BODY WEIGHT AND WEIGHT GAIN
The two highest dose groups gained less weight.
FOOD AND WATER CONSUMPTION
The high dose groups ate less. High dose females drank less water.
HAEMATOLOGY
Serum protein decreased at the highest dose (males).
CLINICAL CHEMISTRY
Serum Mg, protein, cholesterol, decreased at the highest dose (males). Serum GOT was elevated in high dose males. Serum GPT, was elevated in males of the two highest dose groups (1.13% and 2.25%) and females of the second highest dose group (1.13%). Serum AP was increased in the 1.13% and 2.25% dose groups (females) and 1.13% group (males).
ORGAN WEIGHTS
Relative liver weights (both sexes) increased in the three highest dose groups (0.56%-2.25%). Absolute spleen weights increased in males at the two highest doses and females at the highest dose. Absolute kidney weights decreased in high dose males. Relative kidney weights increased in females at the two highest doses. Relative weights of the testes increased at the two highest doses.
GROSS PATHOLOGY
High dose males had virtually no abdominal fat and changes in color and consistency of intestinal contents. These findings were less frequently noted in high dose females.
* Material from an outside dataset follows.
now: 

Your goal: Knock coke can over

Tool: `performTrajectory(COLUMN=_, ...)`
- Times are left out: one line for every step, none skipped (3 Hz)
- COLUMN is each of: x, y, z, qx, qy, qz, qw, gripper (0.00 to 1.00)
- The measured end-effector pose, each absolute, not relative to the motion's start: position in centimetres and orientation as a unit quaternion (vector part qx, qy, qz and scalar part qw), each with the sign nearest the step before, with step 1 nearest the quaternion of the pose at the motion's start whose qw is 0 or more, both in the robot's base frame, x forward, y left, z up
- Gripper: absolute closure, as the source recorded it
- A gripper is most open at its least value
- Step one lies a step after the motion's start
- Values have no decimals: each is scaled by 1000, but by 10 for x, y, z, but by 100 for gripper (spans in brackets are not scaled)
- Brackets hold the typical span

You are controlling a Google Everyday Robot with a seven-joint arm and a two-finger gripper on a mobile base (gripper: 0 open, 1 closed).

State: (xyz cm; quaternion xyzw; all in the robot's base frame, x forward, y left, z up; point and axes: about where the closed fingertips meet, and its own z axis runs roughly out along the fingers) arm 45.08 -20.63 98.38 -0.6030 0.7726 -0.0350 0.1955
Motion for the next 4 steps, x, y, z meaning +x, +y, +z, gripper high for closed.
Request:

HISTOPATHOLOGY: NON-NEOPLASTIC
Diffuse (6 females, 3 males) and periportal (11/20) hypertrophy, reduced cytoplasmic (glycogenic) vacuolation, reduced cytoplasmic neutral fat and hemodiderin content prominent at high dose. Periportal hypertrophy also observed at nest two highest doses (1.13% and 0.56%). Periportal parenchymal hypertrophy was observed in 4 females at the 0.28% level. reduced cytoplasmic (glycogenic) vacuolation, reduced cytoplasmic neutral fat and hemodiderin conten were observed at the 0.56%-2.25% dose levels.
Nephrocalcinosis is freqently observed in untreated females of the Wistar strain: the incidence and severity was reduced in the highest dose group.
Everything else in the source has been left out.